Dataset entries

= Beginning of Section =

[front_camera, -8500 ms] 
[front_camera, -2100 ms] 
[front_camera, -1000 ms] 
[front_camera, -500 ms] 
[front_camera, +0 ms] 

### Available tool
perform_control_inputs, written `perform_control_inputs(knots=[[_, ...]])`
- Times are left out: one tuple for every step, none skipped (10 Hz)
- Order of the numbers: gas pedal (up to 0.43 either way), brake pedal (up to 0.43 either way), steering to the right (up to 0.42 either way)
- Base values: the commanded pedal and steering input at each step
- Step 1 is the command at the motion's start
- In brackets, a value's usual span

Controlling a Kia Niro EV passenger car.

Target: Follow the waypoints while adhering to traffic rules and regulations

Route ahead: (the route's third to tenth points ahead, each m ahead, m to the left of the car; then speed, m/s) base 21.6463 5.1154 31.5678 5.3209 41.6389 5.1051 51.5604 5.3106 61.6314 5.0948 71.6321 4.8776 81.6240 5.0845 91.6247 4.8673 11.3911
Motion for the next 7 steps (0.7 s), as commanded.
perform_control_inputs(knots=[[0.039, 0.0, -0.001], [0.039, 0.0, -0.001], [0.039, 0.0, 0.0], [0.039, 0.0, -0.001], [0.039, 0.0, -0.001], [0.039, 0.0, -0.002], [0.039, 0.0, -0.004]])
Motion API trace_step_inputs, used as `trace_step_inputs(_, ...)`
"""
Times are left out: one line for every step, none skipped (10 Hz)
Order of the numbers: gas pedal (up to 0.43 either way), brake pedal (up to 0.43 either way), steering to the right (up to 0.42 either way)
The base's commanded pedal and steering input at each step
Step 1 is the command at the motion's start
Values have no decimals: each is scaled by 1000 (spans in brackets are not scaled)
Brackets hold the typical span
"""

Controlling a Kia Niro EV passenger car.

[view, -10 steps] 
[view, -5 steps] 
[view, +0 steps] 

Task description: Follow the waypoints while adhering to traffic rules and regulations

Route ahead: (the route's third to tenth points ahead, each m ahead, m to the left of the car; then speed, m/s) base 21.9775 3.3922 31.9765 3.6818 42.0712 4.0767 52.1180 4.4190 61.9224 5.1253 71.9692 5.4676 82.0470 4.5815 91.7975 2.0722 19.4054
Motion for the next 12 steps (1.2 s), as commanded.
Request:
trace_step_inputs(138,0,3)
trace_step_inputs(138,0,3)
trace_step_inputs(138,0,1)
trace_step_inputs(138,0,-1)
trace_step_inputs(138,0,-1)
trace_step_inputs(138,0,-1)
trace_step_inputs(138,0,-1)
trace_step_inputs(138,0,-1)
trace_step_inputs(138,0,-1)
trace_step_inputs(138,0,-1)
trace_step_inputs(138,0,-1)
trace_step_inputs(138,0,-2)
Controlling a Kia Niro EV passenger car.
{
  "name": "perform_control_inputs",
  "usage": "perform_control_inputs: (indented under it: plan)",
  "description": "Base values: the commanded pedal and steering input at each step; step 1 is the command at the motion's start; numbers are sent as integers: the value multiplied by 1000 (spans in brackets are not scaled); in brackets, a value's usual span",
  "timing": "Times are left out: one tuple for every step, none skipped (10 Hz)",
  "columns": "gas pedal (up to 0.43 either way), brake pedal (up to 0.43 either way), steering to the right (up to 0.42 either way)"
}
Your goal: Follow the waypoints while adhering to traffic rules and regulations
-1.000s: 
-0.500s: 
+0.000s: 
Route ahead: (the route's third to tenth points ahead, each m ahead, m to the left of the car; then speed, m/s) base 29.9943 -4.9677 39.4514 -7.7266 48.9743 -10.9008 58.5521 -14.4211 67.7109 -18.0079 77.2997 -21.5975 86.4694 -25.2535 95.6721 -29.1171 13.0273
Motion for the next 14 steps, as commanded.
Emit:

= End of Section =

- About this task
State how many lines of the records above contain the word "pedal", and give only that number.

- Response to this exercise
6